■ TASK DIRECTIONS
Nothing less than an exact copy of all the records is required.

(Saved data entries)
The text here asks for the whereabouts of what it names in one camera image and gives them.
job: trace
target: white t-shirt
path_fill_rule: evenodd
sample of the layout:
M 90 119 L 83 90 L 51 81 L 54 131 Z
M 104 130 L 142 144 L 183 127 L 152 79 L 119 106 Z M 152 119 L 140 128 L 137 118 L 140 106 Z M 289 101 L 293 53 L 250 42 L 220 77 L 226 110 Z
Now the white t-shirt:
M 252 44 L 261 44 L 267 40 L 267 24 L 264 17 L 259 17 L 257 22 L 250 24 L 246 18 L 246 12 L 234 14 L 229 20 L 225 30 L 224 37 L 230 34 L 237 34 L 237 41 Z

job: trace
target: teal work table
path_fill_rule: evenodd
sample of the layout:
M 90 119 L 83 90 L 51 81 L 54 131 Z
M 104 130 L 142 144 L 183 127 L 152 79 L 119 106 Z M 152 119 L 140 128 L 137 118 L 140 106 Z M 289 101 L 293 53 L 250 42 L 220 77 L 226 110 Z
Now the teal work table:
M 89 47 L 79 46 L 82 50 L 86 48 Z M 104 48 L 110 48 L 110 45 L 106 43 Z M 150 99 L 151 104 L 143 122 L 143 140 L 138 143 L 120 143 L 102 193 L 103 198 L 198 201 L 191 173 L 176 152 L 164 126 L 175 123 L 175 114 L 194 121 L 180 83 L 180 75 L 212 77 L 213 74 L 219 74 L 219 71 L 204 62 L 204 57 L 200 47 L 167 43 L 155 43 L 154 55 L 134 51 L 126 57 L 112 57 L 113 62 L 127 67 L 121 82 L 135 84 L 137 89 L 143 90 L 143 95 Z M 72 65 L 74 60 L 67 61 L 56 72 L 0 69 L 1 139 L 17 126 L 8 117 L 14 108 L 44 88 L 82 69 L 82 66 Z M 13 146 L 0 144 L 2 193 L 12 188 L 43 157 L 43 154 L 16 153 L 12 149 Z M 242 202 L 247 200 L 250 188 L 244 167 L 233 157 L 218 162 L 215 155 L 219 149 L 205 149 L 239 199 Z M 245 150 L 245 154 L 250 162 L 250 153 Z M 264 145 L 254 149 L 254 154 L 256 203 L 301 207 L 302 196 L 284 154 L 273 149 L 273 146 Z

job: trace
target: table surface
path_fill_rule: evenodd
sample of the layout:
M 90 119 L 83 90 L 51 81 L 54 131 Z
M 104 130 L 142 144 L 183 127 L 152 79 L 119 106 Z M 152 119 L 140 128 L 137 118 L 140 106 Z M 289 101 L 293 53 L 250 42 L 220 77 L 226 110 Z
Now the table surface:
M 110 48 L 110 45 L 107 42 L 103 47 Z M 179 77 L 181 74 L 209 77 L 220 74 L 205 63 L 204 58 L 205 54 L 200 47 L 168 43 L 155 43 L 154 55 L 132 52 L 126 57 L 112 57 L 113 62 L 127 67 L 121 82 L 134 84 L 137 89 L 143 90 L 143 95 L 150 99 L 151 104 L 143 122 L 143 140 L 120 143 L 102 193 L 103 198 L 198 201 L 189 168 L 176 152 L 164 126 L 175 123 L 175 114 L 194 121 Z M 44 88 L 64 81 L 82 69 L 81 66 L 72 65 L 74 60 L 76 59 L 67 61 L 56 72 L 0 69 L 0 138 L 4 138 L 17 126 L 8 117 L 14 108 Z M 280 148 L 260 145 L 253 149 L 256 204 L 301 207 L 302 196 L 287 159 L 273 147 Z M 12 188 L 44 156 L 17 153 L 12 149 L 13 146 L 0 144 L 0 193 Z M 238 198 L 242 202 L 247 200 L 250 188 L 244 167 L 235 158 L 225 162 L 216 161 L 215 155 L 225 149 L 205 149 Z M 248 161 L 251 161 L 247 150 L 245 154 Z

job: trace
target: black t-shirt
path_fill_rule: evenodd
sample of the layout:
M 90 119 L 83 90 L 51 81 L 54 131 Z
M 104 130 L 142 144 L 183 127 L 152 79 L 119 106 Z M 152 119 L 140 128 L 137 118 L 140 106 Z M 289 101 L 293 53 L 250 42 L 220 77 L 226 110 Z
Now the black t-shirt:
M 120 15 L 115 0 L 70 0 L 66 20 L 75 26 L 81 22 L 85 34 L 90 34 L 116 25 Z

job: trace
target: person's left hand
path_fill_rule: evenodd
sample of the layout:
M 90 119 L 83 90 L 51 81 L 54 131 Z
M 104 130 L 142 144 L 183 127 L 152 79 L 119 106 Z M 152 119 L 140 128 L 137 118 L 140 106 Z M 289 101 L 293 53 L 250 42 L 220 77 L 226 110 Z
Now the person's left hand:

■ EXPECTED OUTPUT
The text here asks for the whereabouts of what it names in one camera image and gives them.
job: trace
target: white t-shirt
path_fill_rule: evenodd
sample of the layout:
M 90 119 L 83 90 L 51 81 L 54 131 Z
M 104 130 L 142 144 L 183 127 L 152 79 L 119 106 Z M 152 119 L 140 128 L 137 118 L 140 106 Z M 289 101 L 293 53 L 250 42 L 220 77 L 226 110 Z
Now the white t-shirt:
M 252 44 L 261 44 L 267 40 L 267 24 L 264 17 L 259 17 L 257 22 L 250 24 L 246 18 L 246 12 L 234 14 L 229 20 L 225 30 L 224 37 L 230 34 L 237 34 L 237 41 Z

job: trace
target: teal work table
path_fill_rule: evenodd
sample of the layout:
M 90 119 L 83 90 L 51 81 L 54 131 Z
M 104 130 L 142 144 L 183 127 L 152 79 L 119 106 Z M 152 119 L 140 128 L 137 118 L 140 106 Z M 289 101 L 293 53 L 250 42 L 220 77 L 226 110 Z
Now the teal work table:
M 89 47 L 79 46 L 82 50 L 86 48 Z M 104 48 L 110 48 L 110 45 L 106 43 Z M 150 99 L 151 104 L 143 122 L 143 140 L 138 143 L 120 143 L 102 193 L 103 198 L 198 201 L 191 173 L 176 152 L 164 126 L 175 123 L 175 114 L 194 121 L 180 83 L 180 75 L 212 77 L 213 74 L 219 74 L 219 71 L 204 62 L 204 57 L 200 47 L 167 43 L 155 43 L 154 55 L 134 51 L 126 57 L 112 57 L 113 62 L 127 67 L 121 82 L 135 84 L 137 89 L 143 90 L 143 95 Z M 72 65 L 74 60 L 67 61 L 56 72 L 0 69 L 1 139 L 17 126 L 8 117 L 14 108 L 44 88 L 82 69 L 82 66 Z M 13 146 L 0 144 L 2 193 L 12 188 L 43 157 L 43 154 L 16 153 L 12 149 Z M 242 202 L 247 200 L 250 188 L 244 167 L 233 157 L 218 162 L 215 155 L 219 149 L 205 149 L 239 199 Z M 245 150 L 245 154 L 250 162 L 250 153 Z M 264 145 L 254 149 L 254 154 L 256 203 L 301 207 L 302 196 L 284 154 L 273 149 L 273 146 Z

job: trace
target: table surface
path_fill_rule: evenodd
sample of the layout:
M 90 119 L 83 90 L 51 81 L 54 131 Z
M 104 130 L 142 144 L 183 127 L 152 79 L 119 106 Z M 152 119 L 140 128 L 137 118 L 140 106 Z M 289 101 L 293 53 L 250 42 L 220 77 L 226 110 Z
Now the table surface:
M 110 48 L 110 45 L 107 42 L 103 47 Z M 179 77 L 181 74 L 209 77 L 220 74 L 205 63 L 204 58 L 205 54 L 200 47 L 168 43 L 155 43 L 154 55 L 132 52 L 126 57 L 112 57 L 113 62 L 127 67 L 121 82 L 134 84 L 137 89 L 143 90 L 143 95 L 150 99 L 151 104 L 143 122 L 143 140 L 120 143 L 102 193 L 103 198 L 198 201 L 189 168 L 176 152 L 164 126 L 175 123 L 175 114 L 194 121 Z M 44 88 L 64 81 L 82 69 L 81 66 L 72 65 L 74 60 L 76 59 L 67 61 L 56 72 L 0 69 L 0 138 L 4 138 L 17 126 L 8 117 L 14 108 Z M 280 148 L 260 145 L 253 149 L 256 204 L 301 207 L 302 196 L 287 159 L 273 147 Z M 12 188 L 44 156 L 17 153 L 12 149 L 13 146 L 0 144 L 0 193 Z M 238 198 L 242 202 L 247 200 L 250 188 L 244 167 L 235 158 L 225 162 L 216 161 L 215 155 L 225 149 L 205 149 Z M 248 161 L 251 161 L 247 150 L 245 154 Z

job: trace
target: black t-shirt
path_fill_rule: evenodd
sample of the layout:
M 90 119 L 83 90 L 51 81 L 54 131 Z
M 104 130 L 142 144 L 183 127 L 152 79 L 119 106 Z M 152 119 L 140 128 L 137 118 L 140 106 Z M 289 101 L 293 53 L 250 42 L 220 77 L 226 110 Z
Now the black t-shirt:
M 120 15 L 115 0 L 70 0 L 66 20 L 75 26 L 81 22 L 85 34 L 90 34 L 116 25 Z

job: trace
target: person's left hand
path_fill_rule: evenodd
sample of the layout:
M 90 119 L 83 90 L 51 81 L 54 131 Z
M 104 130 L 142 144 L 183 127 L 152 79 L 119 106 Z M 152 119 L 140 128 L 137 118 L 140 106 Z M 289 101 L 293 53 L 250 42 L 220 77 L 226 110 Z
Now the person's left hand:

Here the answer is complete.